__Exercise__
Look through the lines below and extract each one that contains "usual".

__Supplied material__
^^^^

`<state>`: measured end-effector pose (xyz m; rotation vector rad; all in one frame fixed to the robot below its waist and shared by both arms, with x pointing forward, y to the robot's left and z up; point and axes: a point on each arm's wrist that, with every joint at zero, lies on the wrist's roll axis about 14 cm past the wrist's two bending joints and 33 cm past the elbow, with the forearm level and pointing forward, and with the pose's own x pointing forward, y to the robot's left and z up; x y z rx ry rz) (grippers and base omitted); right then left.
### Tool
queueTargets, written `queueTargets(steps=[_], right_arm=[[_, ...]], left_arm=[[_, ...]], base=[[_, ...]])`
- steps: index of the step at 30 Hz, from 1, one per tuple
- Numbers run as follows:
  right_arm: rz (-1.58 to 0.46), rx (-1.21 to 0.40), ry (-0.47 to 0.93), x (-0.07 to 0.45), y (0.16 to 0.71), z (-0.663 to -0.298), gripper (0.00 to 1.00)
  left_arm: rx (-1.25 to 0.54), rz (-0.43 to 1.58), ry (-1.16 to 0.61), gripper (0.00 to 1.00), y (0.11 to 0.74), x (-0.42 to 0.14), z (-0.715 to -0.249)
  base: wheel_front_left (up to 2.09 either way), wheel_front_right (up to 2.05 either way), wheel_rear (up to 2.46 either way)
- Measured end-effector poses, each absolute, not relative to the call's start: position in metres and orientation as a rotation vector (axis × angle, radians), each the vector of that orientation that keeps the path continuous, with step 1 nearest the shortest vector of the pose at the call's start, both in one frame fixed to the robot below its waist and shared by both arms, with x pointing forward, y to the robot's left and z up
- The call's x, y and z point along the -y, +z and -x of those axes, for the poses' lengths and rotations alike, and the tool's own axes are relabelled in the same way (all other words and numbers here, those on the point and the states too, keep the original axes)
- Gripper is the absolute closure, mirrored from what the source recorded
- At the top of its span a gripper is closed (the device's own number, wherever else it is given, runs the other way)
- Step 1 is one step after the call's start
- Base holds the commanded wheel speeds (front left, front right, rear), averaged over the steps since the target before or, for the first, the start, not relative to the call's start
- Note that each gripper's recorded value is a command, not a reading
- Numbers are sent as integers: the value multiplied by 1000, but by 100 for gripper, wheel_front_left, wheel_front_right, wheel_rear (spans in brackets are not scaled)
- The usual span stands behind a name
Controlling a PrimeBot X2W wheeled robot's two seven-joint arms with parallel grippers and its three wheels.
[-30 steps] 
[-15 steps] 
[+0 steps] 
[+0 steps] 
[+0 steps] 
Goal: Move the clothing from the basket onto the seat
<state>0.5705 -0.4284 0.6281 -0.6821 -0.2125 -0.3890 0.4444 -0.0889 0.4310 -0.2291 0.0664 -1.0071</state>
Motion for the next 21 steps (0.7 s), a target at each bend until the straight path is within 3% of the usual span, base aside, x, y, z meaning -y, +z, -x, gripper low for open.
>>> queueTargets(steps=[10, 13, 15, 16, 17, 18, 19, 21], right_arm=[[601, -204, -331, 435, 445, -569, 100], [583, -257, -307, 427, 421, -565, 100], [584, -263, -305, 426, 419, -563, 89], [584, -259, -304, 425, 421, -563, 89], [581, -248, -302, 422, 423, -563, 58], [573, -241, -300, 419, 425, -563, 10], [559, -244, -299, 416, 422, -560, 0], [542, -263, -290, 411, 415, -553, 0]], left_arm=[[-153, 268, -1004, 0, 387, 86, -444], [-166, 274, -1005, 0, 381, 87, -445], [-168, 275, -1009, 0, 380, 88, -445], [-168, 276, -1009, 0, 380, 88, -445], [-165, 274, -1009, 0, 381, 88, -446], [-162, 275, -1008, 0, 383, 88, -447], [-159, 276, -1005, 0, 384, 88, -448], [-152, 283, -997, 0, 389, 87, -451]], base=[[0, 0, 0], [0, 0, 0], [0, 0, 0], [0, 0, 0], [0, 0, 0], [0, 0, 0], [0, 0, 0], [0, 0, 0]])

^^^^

__Response__
- The usual span stands behind a name
Motion for the next 21 steps (0.7 s), a target at each bend until the straight path is within 3% of the usual span, base aside, x, y, z meaning -y, +z, -x, gripper low for open.

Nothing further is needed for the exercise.